I have lived in USA since 1975 but I have never given myself the right to make work about the American culture, but with the troubling recent years behind us in this country as an Iranian American immigrant I found the urge to offer my point of views about what I love and dislike about a country that has given me home and opportunities. Like all Americans I feel responsible to protect what is great about this country, its value of democracy, tolerance and compassion which always shows in the faces of people.
Shirin Neshat's Land of Dreams exhibition at the Gladstone Gallery in New York opened in mid-January and will remain open until the end of February. Probably the most interesting artistic and cultural project not only of the pandemic period but of the last 10 years.
Land of dreams is a story of an Iranian woman photographer wandering off in New Mexico, going door to door taking American people’s portraits from different ethnic, economic and religious backgrounds, and collecting their dreams. Sheila Vand, the brilliant Iranian actress played the lead role here in the video as well as in the upcoming feature film version of “Land of Dreams” along with Matt Dillon, William Moseley, Isabella Rossellini, Anna Gunn and many other wonderful actors.
The installation at the Gladstone Gallery includes more than 100 photos and a two-channel video and as the artist said, for the first time her focus shifted to the American population during the Trump era. A particular historical period, not only for the United States but for the whole world, which has its roots in the 1980s. We are isolated, individualists, hedonists. Linked to the moment, to the particular, to the here and now. We have lost the desire to pursue our dreams. We are resigned. We need a spark that rekindles the fire that we have inside us because after all we are always dreamers and nothing and no one should discourage this essence that makes us light, able to overlook the miseries of everyday life, and that makes us feel part of a wider community that has no borders but horizons that do not delimit but broaden belonging, solidarity, empathy.
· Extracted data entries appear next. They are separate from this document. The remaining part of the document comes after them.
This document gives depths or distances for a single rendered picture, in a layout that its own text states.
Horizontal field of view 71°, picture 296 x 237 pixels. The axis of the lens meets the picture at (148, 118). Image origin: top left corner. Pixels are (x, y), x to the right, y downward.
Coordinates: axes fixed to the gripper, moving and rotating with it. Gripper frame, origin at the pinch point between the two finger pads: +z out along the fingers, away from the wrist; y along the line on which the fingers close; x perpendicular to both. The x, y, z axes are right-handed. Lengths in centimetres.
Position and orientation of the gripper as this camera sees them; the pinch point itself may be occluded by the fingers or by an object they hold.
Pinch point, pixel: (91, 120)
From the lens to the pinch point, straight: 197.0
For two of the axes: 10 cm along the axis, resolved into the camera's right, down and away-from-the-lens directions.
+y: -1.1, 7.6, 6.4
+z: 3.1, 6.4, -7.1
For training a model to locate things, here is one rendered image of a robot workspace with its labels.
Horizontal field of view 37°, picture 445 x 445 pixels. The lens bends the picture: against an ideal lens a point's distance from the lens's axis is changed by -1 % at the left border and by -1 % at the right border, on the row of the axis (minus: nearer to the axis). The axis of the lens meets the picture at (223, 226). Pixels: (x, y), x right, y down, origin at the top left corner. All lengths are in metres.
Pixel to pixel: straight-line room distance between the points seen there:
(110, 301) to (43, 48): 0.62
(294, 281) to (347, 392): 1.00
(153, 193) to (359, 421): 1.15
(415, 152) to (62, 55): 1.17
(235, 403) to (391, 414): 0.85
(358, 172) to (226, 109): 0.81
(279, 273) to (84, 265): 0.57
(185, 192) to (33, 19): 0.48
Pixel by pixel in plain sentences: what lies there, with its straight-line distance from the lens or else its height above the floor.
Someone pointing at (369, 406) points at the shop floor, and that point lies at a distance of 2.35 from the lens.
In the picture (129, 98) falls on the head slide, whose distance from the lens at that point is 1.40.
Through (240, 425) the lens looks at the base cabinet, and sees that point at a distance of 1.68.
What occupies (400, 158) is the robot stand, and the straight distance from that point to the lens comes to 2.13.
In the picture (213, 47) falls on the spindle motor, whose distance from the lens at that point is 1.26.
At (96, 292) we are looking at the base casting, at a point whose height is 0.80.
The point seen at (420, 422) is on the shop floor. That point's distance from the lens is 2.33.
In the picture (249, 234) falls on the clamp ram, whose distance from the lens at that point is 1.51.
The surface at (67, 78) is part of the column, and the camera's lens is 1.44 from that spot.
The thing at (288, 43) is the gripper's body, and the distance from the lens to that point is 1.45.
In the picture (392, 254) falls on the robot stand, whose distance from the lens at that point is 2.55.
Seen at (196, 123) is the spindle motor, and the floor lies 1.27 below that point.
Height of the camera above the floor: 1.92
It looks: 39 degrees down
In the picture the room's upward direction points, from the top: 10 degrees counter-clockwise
And in vain does the dreamer rummage about in his old dreams, raking them over as though they were a heap of cinders, looking into these cinders for some spark, however tiny, to fan it into a flame so as to warm his chilled blood by it and revive in it all that he held so dear before, all that touched his heart, that made his blood course through his veins, that drew tears from his eyes, and that so splendidly deceived him!
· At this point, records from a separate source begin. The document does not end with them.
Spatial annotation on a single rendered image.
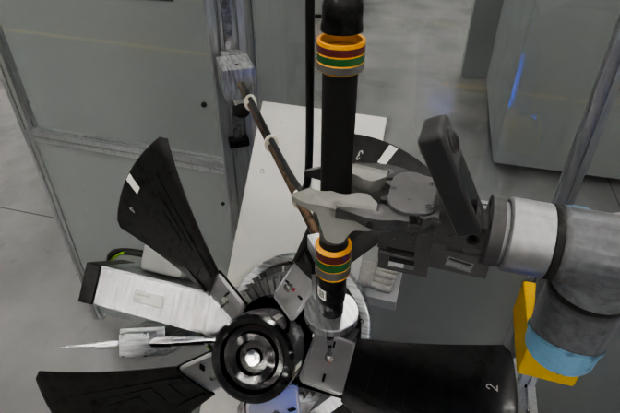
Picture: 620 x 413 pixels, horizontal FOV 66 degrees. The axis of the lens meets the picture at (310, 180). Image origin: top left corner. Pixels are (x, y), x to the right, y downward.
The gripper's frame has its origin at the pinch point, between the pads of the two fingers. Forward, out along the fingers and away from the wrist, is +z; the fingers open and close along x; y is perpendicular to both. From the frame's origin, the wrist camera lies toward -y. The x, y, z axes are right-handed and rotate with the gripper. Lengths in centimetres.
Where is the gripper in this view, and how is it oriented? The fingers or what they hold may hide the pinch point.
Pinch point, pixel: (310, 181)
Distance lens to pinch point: 51.4
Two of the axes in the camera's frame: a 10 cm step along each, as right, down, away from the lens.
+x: 2.9, -5.4, 7.9
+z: -9.6, -1.7, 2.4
(Fëdor Michajlovič Dostoevskij, White Nights)
The first film on the two-channel video installation follows the trip of a young Iranian art student named Simin, who traveling around suburban and rural areas of New Mexico photographs local residents in their homes asking her subjects about their most recent dreams. So as the respondents detail their dreams, the viewer is transported into these imagined narratives along with Simin, who travels into each participant's subconscious mind.
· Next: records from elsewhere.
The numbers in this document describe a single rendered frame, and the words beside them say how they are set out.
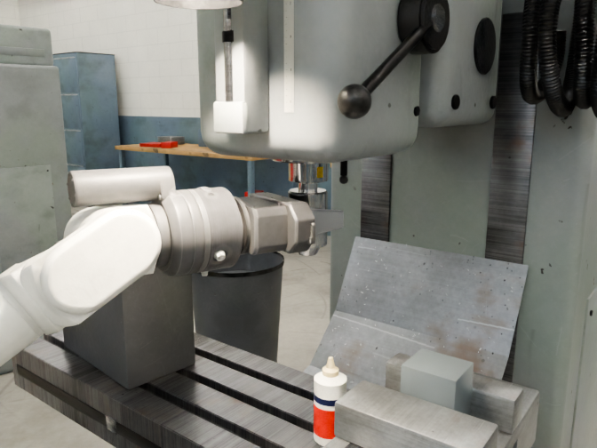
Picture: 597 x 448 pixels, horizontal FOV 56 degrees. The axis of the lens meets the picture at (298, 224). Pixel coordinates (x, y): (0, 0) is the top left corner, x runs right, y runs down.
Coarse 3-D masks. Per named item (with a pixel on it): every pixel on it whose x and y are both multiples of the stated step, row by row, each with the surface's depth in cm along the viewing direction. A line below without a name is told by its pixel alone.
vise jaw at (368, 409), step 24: (360, 384) 61; (336, 408) 57; (360, 408) 56; (384, 408) 56; (408, 408) 56; (432, 408) 56; (336, 432) 58; (360, 432) 56; (384, 432) 54; (408, 432) 52; (432, 432) 52; (456, 432) 52; (480, 432) 52
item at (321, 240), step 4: (324, 200) 65; (308, 204) 64; (312, 204) 64; (316, 204) 64; (320, 204) 64; (324, 204) 65; (312, 208) 64; (316, 208) 64; (320, 208) 64; (324, 208) 65; (316, 236) 65; (320, 236) 65; (324, 236) 66; (316, 240) 65; (320, 240) 65; (324, 240) 66; (312, 244) 65; (316, 244) 65; (320, 244) 65; (324, 244) 66; (312, 248) 65
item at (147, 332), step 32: (128, 288) 78; (160, 288) 82; (96, 320) 85; (128, 320) 79; (160, 320) 83; (192, 320) 87; (96, 352) 87; (128, 352) 80; (160, 352) 84; (192, 352) 88; (128, 384) 81
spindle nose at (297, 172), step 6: (288, 168) 64; (294, 168) 63; (300, 168) 63; (306, 168) 63; (312, 168) 63; (324, 168) 64; (288, 174) 65; (294, 174) 63; (300, 174) 63; (306, 174) 63; (312, 174) 63; (324, 174) 64; (294, 180) 64; (300, 180) 63; (306, 180) 63; (312, 180) 63; (318, 180) 63; (324, 180) 64
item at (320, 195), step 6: (288, 192) 65; (294, 192) 64; (300, 192) 64; (306, 192) 64; (312, 192) 64; (318, 192) 64; (324, 192) 65; (294, 198) 64; (300, 198) 64; (306, 198) 63; (312, 198) 64; (318, 198) 64; (324, 198) 64
The second film reveals a sinister twist to the protagonist’s seemingly innocuous assignment: Simin is uncovered as an Iranian spy tasked with archiving the dreams and portraits she captures, which are recorded and analyzed in a bunker set within the mountains of New Mexico. Unlike the scientists who quietly work and diligently follow orders in the factory-like facility, Simin begins an introspective journey of uncertainty activated by one of the subjects she met and which leads her to reflect on the danger of oppressive ideologies and policies, in America as well as in Iran, but which as always happens in Neshat's artistic practice becomes a universal existential condition.
We drove across the country to search for a landscape that at once looked like Iran and America’s Southwest. We settled on New Mexico not only for its spectacular nature but also for its demographically diverse communities of Native Americans, African Americans, Hispanic, and Anglos.
Alongside the film, the photographic installation Land of Dreams comprises 111 photographs of New Mexico residents who Neshat captured throughout filming. Similarly to Simin, Neshat asked her subjects about their dreams, which she recorded in Farsi on many of the portraits, along with the sitters’ names and dates and places of birth forming a deep interpersonal connection with each person she met, and creating a powerful and encompassing portrait of America.